Apesar de corrente doutrinária defender a possibilidade de uma conduta omissiva ensejar a ação de atentado, entendo que somente uma conduta positiva proporcionará as condições fático-jurídicas exigidas pelo texto legal. Exigindo-se uma inovação da situação de fato, parece mais adequado entender que a inovação, como a própria acepção do vocabulário indica, represente uma atividade positiva da parte5.
Segundo o art. 879 do CPC, comete atentado a parte que no curso do processo: I – viola penhora, arresto, sequestro ou imissão na posse; II – prossegue em obra embargada; III – pratica outra qualquer inovação ilegal de fato. A exigência contida no caput do dispositivo legal exige o trâmite de um processo (que pode ser de qualquer natureza), sendo que a doutrina amplamente majoritária afirma que, por serem a litispendência e a litigiosidade da coisa efeitos da citação válida (art. 219, caput, do CPC), somente após esse ato processual será admitida a ação de atentado6. Esse entendimento, entretanto, não parece ser o mais acertado.
Conforme analisado no Capítulo 10, item 10.5.2.1.1, a litispendência para o autor tem início no momento da propositura da demanda e para o réu, no momento da citação válida, parecendo mais adequado entender que já existe processo pendente a partir da propositura da demanda, sendo também a partir desse momento cabível o atentado. Basta imaginar um arresto de imóvel realizado inaudita altera parte num processo cautelar, devidamente averbado na matrícula do imóvel; havendo violação desse arresto pelo requerido no processo cautelar, mesmo não tendo sido citado, será cabível o atentado pelo requerente. O essencial é que o réu do processo principal tenha condições de ter ciência deste, ainda que não tenha sido citado7.
Por outro lado, mesmo pendente o processo, nem sempre o ato descrito no art. 879, I, do CPC constituirá atentado. A doutrina corretamente afirma que a mera continuação de atos iniciados antes da pendência do processo, quando não há decisão judicial determinando a sua paralisação, não constitui hipótese de cabimento da cautelar de atentado. Basta imaginar a pendência de uma ação possessória sem concessão de medida liminar na qual o réu continue a praticar atos de moléstia que já praticava quando da propositura da demanda8. E isso pode ocorrer inclusive após a sua citação.
O art. 879, I, do CPC mistura atos de natureza executiva, como a penhora e a imissão na posse, com atos de natureza cautelar, como o sequestro, sendo que o arresto pode ter natureza cautelar ou executiva (art. 653 do CPC). Todos esses atos, entretanto, têm um ponto de contato que justifica a sua reunião em um mesmo inciso: são atos de constrição judicial, que naturalmente devem ser respeitados pelas partes.
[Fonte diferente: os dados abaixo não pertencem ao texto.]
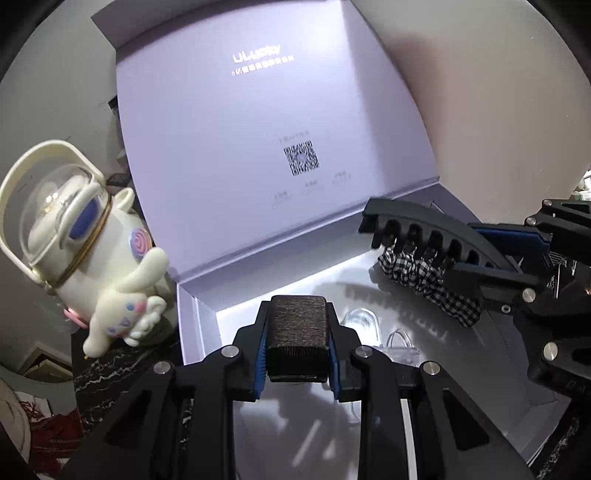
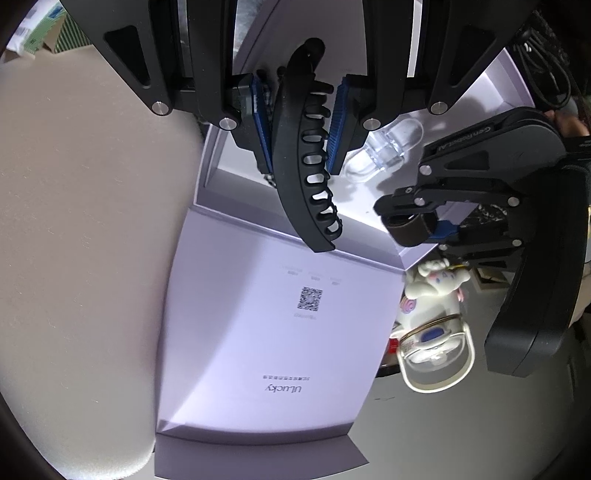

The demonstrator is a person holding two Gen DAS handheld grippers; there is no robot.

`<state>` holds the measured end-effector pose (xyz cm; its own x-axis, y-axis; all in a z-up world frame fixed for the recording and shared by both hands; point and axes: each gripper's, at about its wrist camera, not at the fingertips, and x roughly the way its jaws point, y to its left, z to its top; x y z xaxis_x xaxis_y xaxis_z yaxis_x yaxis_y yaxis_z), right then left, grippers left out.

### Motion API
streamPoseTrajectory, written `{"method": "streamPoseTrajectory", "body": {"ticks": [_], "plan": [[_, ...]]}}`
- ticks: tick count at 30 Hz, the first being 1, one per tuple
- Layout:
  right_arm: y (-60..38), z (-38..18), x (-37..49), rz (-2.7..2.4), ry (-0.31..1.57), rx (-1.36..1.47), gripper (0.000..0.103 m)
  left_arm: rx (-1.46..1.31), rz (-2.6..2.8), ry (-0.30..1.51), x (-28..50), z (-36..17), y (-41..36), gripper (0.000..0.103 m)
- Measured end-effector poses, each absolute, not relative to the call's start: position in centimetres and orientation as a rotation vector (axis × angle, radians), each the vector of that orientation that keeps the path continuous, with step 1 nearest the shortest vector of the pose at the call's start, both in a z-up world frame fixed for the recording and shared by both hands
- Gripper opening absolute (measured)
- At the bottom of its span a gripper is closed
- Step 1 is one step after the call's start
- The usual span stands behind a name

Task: Organize rigid objects
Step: 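Lower the ring into the box and open the left gripper while the right gripper releases the comb, then lift both open grippers out of the lavender box and back over the table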

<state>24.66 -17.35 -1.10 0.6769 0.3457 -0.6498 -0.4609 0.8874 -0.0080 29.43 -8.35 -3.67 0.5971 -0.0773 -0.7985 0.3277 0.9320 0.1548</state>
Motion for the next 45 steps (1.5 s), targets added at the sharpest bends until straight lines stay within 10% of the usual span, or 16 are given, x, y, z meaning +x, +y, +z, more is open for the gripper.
{"method": "streamPoseTrajectory", "body": {"ticks": [17,45], "plan": [[-18.5,0.1,23.3,0.422,0.671,-0.175,0.061,0.225,-0.225,0.965,29.0,-3.6,-6.2,0.026],[-21.9,4.1,16.6,0.379,0.609,-0.150,0.064,0.194,-0.227,0.901,21.7,3.0,-7.2,0.026]]}}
O prosseguimento em obra embargada é previsto no art. 879, II, do CPC como ato suficiente para o cabimento da ação de atentado. Segundo previsão do art. 940 do CPC, admite-se ao demandado a continuação de atividades em obra embargada desde que preste caução suficiente e idônea e demonstre o prejuízo decorrente da paralisação, sendo que nesse caso não será admitida a cautelar de atentado, que exige a ilegalidade do ato.
A última hipótese de cabimento da ação de atentado consiste na prática pela parte de qualquer inovação ilegal no estado de fato, que pode ser facilmente compreendida como a prática de ato que altere a estrutura física ou orgânica do bem litigioso, por meio de seu desvio, ocultação, destruição ou inutilização9. Há decisão do Superior Tribunal de Justiça entendendo que a alienação de bem penhorado não constitui atentado, sendo tão somente ato ineficaz perante o credor10.
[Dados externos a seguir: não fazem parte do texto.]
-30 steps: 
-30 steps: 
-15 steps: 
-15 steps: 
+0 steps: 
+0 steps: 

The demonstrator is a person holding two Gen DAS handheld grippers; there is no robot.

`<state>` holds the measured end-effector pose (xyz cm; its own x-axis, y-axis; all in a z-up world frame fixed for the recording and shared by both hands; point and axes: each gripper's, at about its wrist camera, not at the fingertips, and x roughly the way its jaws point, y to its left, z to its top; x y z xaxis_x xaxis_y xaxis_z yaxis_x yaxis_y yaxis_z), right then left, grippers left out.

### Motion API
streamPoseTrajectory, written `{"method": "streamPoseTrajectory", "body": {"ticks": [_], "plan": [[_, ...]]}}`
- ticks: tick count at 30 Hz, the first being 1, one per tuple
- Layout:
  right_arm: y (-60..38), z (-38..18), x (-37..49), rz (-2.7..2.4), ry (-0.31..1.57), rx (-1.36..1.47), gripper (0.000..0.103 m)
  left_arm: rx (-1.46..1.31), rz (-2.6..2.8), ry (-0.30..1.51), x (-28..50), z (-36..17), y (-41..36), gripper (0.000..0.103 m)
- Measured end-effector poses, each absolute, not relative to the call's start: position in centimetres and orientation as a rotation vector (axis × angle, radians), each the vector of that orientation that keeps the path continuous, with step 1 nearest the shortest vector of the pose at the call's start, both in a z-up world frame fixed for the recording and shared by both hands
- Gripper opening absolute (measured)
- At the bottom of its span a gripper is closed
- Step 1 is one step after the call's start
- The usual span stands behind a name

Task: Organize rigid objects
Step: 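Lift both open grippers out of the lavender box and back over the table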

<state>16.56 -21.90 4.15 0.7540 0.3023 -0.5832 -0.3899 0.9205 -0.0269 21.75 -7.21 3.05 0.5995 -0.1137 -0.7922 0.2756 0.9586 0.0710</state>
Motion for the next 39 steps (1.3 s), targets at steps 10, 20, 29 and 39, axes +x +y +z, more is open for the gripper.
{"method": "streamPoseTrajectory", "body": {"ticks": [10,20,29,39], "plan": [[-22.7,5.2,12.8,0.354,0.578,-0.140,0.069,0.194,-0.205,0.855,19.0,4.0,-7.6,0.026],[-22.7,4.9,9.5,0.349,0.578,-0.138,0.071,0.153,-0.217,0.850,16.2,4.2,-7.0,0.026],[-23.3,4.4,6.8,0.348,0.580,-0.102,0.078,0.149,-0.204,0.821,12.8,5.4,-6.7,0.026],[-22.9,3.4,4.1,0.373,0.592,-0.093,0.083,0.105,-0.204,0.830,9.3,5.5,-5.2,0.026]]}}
Não é pacífico o entendimento a respeito da natureza jurídica da ação de atentado, não bastando a sua colocação no rol das cautelares típicas para concluir por essa natureza jurídica, até porque, como já analisado, várias são as ações previstas nesse rol que não tem natureza jurídica cautelar. Antes de propriamente determinar a natureza jurídica da ação de atentado, é importante perceber que essa ação nunca tem natureza preventiva, porque para o seu cabimento exige-se que o ato ilícito já tenha sido praticado, mas essa característica não é decisiva para a definição da natureza jurídica do atentado, porque existem ações de conhecimento preventivas e cautelares que não são preventivas11.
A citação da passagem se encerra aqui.